Data for review:
***

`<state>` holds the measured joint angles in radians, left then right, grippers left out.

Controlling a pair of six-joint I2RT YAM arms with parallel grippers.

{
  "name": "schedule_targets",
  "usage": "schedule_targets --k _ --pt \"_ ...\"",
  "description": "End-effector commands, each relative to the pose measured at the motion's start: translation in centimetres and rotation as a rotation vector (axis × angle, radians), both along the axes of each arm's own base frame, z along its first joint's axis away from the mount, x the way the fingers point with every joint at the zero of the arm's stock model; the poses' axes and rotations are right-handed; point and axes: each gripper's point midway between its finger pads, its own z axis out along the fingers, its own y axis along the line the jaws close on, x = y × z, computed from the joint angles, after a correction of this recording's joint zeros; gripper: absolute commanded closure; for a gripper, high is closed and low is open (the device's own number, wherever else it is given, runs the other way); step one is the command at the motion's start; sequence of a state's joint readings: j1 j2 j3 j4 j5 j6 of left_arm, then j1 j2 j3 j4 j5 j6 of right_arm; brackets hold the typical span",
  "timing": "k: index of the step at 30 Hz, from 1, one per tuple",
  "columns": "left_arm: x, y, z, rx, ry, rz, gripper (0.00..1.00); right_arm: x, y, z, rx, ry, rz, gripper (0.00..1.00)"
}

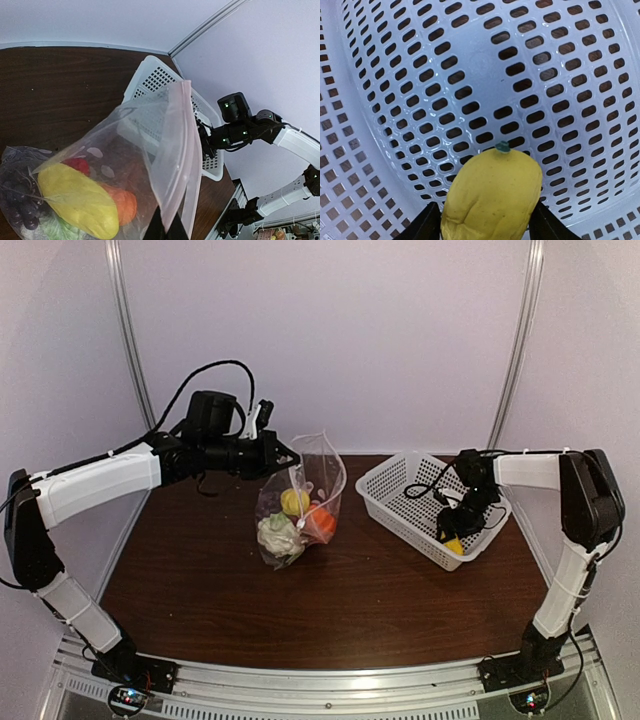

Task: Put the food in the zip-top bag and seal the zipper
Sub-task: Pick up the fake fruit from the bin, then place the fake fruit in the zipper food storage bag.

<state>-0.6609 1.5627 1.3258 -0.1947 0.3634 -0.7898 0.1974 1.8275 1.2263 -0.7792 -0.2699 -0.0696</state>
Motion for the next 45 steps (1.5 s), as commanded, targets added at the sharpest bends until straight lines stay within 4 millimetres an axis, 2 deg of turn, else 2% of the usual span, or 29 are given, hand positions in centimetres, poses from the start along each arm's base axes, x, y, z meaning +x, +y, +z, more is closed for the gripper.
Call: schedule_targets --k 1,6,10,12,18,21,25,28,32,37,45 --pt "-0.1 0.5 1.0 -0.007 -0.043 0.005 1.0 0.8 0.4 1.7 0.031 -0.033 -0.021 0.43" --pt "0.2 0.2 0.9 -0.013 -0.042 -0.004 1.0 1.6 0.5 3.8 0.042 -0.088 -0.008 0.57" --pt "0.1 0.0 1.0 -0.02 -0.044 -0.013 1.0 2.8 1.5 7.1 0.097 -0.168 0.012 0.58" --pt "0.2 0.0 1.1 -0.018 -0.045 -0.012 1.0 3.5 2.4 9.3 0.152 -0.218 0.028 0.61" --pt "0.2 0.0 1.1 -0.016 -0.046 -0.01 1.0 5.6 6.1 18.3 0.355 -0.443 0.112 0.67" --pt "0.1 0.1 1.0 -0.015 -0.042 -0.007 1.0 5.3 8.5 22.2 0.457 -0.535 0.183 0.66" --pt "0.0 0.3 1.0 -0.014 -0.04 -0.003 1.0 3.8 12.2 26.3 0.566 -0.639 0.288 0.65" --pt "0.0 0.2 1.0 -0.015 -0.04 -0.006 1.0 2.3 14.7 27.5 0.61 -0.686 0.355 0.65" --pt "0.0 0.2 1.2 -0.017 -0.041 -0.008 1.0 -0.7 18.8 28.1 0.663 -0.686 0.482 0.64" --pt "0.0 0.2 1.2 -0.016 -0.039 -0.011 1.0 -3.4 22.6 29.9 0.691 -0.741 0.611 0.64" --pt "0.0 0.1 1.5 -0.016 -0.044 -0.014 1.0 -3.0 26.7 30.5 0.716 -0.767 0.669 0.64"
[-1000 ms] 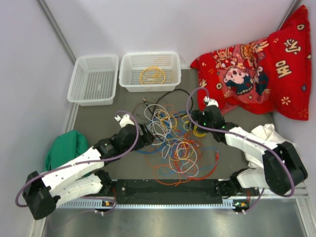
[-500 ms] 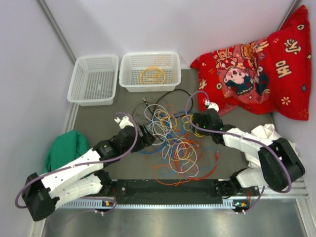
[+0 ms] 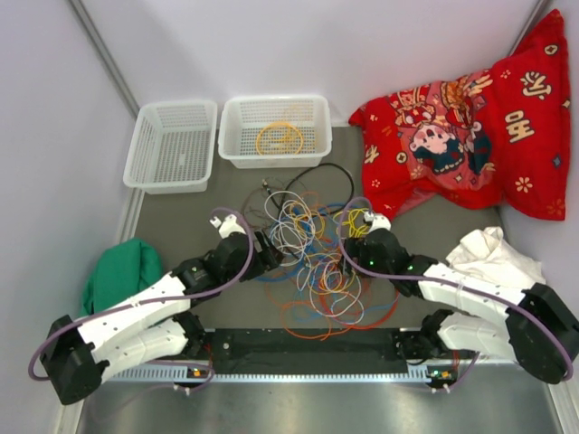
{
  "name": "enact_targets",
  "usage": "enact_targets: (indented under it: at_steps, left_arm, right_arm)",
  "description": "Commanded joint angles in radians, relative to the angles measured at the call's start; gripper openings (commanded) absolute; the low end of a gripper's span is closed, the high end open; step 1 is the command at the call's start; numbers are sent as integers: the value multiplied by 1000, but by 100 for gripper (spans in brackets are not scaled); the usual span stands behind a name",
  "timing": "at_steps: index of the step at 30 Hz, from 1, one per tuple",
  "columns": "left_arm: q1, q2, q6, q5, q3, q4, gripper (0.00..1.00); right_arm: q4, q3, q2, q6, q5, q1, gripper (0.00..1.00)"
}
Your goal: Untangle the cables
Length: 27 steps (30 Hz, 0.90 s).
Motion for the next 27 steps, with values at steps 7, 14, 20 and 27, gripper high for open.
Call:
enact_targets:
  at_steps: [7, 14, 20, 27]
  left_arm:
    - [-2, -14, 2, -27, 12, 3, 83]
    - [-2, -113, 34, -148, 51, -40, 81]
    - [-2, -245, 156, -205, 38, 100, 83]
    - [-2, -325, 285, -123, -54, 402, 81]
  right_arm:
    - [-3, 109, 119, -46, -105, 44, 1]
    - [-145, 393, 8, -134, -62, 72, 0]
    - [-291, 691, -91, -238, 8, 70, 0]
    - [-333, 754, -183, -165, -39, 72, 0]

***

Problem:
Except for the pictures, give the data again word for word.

Result:
`<state>` holds the measured joint angles in radians, left then right, grippers left out.

Controlling a pair of six-joint I2RT YAM arms with parallel grippers.

{
  "name": "schedule_targets",
  "usage": "schedule_targets --k _ --pt \"_ ...\"",
  "description": "End-effector commands, each relative to the pose measured at the motion's start: translation in centimetres and rotation as a rotation vector (axis × angle, radians), both along the axes of each arm's own base frame, z along its first joint's axis away from the mount, x the way the fingers point with every joint at the zero of the arm's stock model; the poses' axes and rotations are right-handed; point and axes: each gripper's point midway between its finger pads, its own z axis out along the fingers, its own y axis along the line the jaws close on, x = y × z, computed from the joint angles, after a correction of this recording's joint zeros; gripper: absolute commanded closure; for a gripper, high is closed and low is open (the device's own number, wherever else it is given, runs the other way); step one is the command at the motion's start; sequence of a state's joint readings: j1 j2 j3 j4 j5 j6 of left_arm, then j1 j2 j3 j4 j5 j6 of right_arm; brackets hold the typical span",
  "timing": "k: index of the step at 30 Hz, from 1, one per tuple",
  "columns": "left_arm: x, y, z, rx, ry, rz, gripper (0.00..1.00); right_arm: x, y, z, rx, ry, rz, gripper (0.00..1.00)"
}


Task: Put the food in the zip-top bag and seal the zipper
Sub-task: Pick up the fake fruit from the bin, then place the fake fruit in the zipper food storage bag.

<state>-0.6609 1.5627 1.3258 -0.1947 0.3634 -0.7898 0.1974 1.8275 1.2263 -0.7792 -0.2699 -0.0696</state>
Motion for the next 45 steps (1.5 s), as commanded, targets added at the sharpest bends until straight lines stay within 4 millimetres an axis, 2 deg of turn, else 2% of the usual span, or 29 are given, hand positions in centimetres, poses from the start along each arm's base axes, x, y, z meaning +x, +y, +z, more is closed for the gripper.
Call: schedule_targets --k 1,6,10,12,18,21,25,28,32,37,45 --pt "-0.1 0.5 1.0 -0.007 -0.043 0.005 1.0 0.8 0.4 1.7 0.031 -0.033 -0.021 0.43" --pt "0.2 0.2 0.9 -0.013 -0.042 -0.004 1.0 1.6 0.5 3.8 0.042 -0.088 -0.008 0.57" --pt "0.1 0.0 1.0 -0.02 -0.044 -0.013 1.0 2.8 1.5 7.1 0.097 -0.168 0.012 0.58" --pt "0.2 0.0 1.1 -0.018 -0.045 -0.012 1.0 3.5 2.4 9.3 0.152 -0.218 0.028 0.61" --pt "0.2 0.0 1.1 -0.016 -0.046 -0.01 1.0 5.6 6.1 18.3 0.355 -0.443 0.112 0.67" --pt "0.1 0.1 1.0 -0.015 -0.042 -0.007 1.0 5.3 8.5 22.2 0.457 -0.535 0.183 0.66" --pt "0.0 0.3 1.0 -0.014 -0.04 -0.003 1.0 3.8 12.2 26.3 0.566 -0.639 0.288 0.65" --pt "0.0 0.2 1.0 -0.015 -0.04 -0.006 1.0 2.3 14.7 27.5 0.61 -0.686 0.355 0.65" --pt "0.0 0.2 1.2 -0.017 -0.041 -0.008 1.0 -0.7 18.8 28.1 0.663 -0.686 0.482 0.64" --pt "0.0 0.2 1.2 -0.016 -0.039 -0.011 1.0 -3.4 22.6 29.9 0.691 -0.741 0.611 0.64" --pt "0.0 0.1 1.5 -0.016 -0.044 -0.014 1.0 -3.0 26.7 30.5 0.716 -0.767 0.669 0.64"
[-1000 ms] 
[-500 ms] 
[+0 ms] 
{
  "name": "enact_targets",
  "usage": "enact_targets: (indented under it: at_steps, left_arm, right_arm)",
  "description": "Commanded joint angles in radians, relative to the angles measured at the call's start; gripper openings (commanded) absolute; the low end of a gripper's span is closed, the high end open; step 1 is the command at the call's start; numbers are sent as integers: the value multiplied by 1000, but by 100 for gripper (spans in brackets are not scaled); the usual span stands behind a name",
  "timing": "at_steps: index of the step at 30 Hz, from 1, one per tuple",
  "columns": "left_arm: q1, q2, q6, q5, q3, q4, gripper (0.00..1.00); right_arm: q4, q3, q2, q6, q5, q1, gripper (0.00..1.00)"
}
Your goal: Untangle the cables
Length: 27 steps (30 Hz, 0.90 s).
Motion for the next 27 steps, with values at steps 7, 14, 20 and 27, gripper high for open.
Call:
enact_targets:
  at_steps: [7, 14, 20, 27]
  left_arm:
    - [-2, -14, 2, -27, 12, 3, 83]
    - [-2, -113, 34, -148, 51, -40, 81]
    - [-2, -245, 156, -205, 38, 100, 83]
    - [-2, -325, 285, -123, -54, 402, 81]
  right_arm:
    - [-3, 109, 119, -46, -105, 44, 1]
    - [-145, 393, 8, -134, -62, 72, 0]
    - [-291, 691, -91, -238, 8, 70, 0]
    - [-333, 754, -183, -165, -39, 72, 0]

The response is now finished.